上で使用した資料には、「茶系飲料の内訳の推移」というグラフもある。麦茶が低空飛行を続けているのは予想通りだ。ブランド茶や紅茶は、1996年あたりからほぼ横ばいだ。2000年あたりに、緑茶が一気にウーロン茶を抜き去り、単独1位になっている。
「急須のない家庭が増えているから、いずれ日本人は日本茶を飲まなくなるかもしれない」という茶業界の危機感は、まったく逆方向に進展した。急須でいれた熱いお茶を飲む機会は減ったが、お茶そのものは、もしかすると以前よりも飲むようになったのかもしれない。若い層は、「湯呑で飲む熱いお茶」を知らないかもしれない。自販機の「温かいお茶」は知っていても、「ふーふー」と吹いて冷まして飲むお茶は知らないかもしれない。
ペットボトル入りのお茶を飲む時代になって、変わったことはいくらもあるだろう。会社や役所などで、女子社員は早く出社して、全員にお茶を入れるという悪習はだいぶ減っただろう。「飲みたいものがあれば、各自勝手に」という風潮になってきた。テレビで会議風景を見ていると、机の上にお茶のペットボトルがのっているのが今や普通で、「あっ、この会議は、『おーいお茶』か」などとブランドが気になる。テレビドラマの場合なら、広告スポンサーの商品が登場するだろう。
テレビ番組「孤独のグルメ」を見ている人なら気がついているように、酒を飲まない主人公井之頭五郎は、飲食店に入り「お飲み物は?」と聞かれると、「ウーロン茶を」と注文している。ペットボトルのウーロン茶が登場する以前は、宴会などで「酒は要らない」というと、「じゃあ、コーラかジュースを」となるのが習慣だった。甘い飲み物といっしょに食事をしたくないという人は、カタチだけジュースなどを注文していた。居酒屋で「お茶」というと、急須に茶葉を入れて・・・という作業が面倒だろうから、「水を・・・」というと、「ケチ、貧乏人!」と思われるといやだなという感情があっただろうと推察する。ペットボトル入りのウーロン茶の登場で、そういう心配をしなくてよくなった。そして、「ウーロンハイ」などの新メニューも誕生し、ウーロン茶は飲み屋に欠かせない飲料になった。
ウーロン茶は飲食店の需要が多いような気がするが、緑茶は家庭や職場や自動販売機での需要が多いような気がする。当然推測だが、飲食店の頭の中は、「タダが当たり前」の緑茶でカネは取れないが、外来のウーロン茶なら商品になるということなのだろう。

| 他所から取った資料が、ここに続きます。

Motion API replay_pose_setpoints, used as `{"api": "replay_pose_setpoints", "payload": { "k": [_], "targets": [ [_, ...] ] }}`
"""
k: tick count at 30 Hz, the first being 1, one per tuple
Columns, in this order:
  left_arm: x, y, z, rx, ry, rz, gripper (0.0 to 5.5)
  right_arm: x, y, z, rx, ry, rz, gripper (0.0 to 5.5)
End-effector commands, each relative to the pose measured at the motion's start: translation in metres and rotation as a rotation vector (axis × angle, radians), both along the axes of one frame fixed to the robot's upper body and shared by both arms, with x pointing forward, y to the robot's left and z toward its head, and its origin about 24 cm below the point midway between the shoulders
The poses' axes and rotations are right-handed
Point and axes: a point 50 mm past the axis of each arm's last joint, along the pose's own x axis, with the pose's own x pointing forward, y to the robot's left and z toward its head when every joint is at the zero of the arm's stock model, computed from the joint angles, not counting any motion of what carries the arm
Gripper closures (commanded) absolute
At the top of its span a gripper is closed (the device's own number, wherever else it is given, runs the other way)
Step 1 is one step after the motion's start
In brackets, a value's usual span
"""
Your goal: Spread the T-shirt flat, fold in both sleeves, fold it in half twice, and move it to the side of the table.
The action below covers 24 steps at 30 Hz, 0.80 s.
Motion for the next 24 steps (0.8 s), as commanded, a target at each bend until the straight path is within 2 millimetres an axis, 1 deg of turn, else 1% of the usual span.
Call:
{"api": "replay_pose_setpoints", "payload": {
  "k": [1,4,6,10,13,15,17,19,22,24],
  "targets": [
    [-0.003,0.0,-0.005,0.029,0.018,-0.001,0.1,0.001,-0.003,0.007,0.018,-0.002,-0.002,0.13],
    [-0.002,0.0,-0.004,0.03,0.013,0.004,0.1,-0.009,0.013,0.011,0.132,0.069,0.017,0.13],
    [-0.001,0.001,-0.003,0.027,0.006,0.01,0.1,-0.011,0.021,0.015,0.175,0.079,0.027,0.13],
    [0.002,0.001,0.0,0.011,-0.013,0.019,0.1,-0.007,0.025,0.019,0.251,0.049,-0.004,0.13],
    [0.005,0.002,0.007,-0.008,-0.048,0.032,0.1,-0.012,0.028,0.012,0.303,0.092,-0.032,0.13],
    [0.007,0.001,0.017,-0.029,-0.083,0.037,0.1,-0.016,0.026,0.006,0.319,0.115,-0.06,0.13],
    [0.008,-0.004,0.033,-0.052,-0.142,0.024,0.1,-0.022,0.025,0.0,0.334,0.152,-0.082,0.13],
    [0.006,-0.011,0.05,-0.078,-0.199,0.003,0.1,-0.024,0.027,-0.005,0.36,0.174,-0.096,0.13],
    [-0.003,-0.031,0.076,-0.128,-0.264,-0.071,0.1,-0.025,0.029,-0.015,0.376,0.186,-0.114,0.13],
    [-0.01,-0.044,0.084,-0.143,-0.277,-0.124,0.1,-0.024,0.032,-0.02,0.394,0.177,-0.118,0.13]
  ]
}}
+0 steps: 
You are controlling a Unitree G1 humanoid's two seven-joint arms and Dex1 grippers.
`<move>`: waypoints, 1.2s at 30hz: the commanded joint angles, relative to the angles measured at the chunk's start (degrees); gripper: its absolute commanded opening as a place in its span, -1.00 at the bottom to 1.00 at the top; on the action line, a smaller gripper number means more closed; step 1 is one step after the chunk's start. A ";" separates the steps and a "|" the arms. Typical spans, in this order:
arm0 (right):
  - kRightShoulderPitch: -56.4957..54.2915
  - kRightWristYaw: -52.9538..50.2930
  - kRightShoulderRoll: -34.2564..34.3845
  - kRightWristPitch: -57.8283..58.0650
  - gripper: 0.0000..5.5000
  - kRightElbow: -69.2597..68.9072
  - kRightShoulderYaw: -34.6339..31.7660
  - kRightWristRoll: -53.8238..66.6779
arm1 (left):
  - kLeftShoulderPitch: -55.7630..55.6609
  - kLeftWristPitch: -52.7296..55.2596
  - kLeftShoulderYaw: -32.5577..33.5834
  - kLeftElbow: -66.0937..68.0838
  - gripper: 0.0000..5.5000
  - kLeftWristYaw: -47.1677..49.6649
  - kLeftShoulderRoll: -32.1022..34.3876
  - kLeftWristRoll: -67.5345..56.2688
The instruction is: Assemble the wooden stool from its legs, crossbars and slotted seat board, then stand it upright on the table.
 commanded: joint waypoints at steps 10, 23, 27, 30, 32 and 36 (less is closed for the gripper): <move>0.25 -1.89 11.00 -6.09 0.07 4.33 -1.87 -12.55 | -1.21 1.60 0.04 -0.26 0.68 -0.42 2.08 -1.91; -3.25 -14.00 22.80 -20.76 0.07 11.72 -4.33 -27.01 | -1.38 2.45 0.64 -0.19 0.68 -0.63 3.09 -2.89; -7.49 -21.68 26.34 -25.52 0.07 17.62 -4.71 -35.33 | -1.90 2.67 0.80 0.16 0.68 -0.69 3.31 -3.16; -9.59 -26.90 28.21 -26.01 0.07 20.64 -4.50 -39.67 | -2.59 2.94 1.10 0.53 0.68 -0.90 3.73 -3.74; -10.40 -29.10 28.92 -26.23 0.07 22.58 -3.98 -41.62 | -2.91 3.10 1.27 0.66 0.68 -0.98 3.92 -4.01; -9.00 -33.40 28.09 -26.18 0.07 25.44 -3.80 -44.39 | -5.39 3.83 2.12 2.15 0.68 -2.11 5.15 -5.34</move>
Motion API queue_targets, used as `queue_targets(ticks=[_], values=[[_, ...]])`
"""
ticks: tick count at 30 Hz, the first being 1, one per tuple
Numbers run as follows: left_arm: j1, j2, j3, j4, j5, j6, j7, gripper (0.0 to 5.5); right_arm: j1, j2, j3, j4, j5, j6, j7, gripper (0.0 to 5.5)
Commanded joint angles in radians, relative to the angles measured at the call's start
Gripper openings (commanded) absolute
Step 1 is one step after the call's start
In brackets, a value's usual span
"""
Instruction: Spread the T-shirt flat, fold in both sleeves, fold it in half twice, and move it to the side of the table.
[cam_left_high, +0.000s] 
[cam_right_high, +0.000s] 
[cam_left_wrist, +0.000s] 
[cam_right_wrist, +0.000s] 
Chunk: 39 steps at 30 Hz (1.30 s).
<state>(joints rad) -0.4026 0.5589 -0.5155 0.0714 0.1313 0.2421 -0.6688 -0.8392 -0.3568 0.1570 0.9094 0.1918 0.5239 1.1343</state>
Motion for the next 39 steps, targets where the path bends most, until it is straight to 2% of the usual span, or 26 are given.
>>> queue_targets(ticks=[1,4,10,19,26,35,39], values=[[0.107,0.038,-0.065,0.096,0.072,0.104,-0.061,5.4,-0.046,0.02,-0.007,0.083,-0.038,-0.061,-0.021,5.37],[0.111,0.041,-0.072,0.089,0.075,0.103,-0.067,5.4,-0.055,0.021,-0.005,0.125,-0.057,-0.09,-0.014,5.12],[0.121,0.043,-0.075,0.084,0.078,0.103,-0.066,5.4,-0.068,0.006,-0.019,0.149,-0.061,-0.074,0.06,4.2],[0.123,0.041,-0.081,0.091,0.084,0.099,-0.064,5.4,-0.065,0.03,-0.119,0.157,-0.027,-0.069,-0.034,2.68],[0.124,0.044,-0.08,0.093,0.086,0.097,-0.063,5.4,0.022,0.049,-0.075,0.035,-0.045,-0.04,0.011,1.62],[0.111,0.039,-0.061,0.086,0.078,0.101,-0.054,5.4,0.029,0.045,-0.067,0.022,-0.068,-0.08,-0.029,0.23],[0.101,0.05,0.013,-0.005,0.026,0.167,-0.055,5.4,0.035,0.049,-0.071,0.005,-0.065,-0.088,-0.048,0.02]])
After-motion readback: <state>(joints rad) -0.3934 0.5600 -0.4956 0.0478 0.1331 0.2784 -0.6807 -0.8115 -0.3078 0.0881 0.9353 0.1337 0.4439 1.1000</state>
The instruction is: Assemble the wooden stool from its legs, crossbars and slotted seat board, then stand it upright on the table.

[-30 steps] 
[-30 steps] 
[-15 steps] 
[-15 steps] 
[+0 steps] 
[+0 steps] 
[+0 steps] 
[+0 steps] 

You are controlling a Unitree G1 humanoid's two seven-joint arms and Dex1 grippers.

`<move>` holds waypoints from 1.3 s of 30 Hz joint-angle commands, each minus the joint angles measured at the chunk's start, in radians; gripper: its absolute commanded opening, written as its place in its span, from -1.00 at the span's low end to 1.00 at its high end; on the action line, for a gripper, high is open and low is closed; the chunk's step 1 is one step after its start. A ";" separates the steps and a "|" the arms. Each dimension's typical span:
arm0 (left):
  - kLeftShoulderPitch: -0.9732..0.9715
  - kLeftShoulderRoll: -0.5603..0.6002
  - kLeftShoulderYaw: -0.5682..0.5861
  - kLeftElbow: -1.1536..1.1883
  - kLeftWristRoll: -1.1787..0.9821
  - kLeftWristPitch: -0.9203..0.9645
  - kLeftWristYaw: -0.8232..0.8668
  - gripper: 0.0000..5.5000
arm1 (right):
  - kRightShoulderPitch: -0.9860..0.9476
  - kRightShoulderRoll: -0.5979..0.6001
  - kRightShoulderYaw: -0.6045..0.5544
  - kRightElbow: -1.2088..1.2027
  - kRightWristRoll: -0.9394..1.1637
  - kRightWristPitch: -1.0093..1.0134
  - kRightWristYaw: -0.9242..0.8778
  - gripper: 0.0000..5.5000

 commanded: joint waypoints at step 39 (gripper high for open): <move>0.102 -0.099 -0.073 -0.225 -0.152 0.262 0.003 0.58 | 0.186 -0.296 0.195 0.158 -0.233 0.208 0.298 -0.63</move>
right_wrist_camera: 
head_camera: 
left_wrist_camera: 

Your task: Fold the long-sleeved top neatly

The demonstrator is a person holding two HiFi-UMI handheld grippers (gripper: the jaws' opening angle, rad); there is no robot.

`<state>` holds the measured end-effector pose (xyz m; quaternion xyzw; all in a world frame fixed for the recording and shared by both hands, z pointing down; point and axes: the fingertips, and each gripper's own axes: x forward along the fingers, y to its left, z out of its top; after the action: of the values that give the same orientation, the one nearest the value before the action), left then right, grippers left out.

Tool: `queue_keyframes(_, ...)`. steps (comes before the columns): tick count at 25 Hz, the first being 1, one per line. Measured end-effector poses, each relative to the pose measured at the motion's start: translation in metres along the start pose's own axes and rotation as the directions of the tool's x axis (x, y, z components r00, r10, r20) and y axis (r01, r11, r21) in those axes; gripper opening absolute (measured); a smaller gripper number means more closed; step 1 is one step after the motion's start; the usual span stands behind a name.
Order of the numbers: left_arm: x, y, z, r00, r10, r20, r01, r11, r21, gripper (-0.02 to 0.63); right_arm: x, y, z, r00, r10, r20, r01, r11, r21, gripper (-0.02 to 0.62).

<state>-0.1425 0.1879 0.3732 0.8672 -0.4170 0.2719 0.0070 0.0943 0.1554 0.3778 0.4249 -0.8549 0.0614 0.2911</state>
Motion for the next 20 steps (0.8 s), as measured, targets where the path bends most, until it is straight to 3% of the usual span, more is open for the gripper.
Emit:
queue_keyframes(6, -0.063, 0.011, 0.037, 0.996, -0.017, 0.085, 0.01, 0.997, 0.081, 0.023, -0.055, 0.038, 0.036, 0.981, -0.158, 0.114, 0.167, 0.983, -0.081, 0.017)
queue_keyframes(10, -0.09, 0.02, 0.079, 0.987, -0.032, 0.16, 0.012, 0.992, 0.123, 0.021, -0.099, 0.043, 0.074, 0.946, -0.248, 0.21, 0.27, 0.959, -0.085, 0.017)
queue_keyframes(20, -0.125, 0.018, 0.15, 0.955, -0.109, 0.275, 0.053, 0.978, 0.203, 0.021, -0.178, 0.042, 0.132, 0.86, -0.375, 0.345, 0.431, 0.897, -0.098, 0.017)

メモ:今回の話に関係ないが、気がついたことを忘れないようにメモ。1969年の北アイルランド・ベルファストを舞台にしたアイルランド・イギリス映画「ベルファスト」(2021)に出てくるトイレは、家の外にある。「イングランドに行ったら、トイレは家の中にあるかなあ」という少年のセリフがある。トイレットペーパーは新聞か雑誌を切ったもの。こんな紙は流せないが、使用済みの紙を入れる籠がない。「トイレに行く」という字幕が出たときのセリフが、"Water works"に聞こえたのだが、通常は「水道設備」といった意味で使う語だが、ベルファストでは隠語でトイレのことか? ちなみに、1975年のロンドンの戸建て住宅では、トイレは屋内と庭の両方にあった。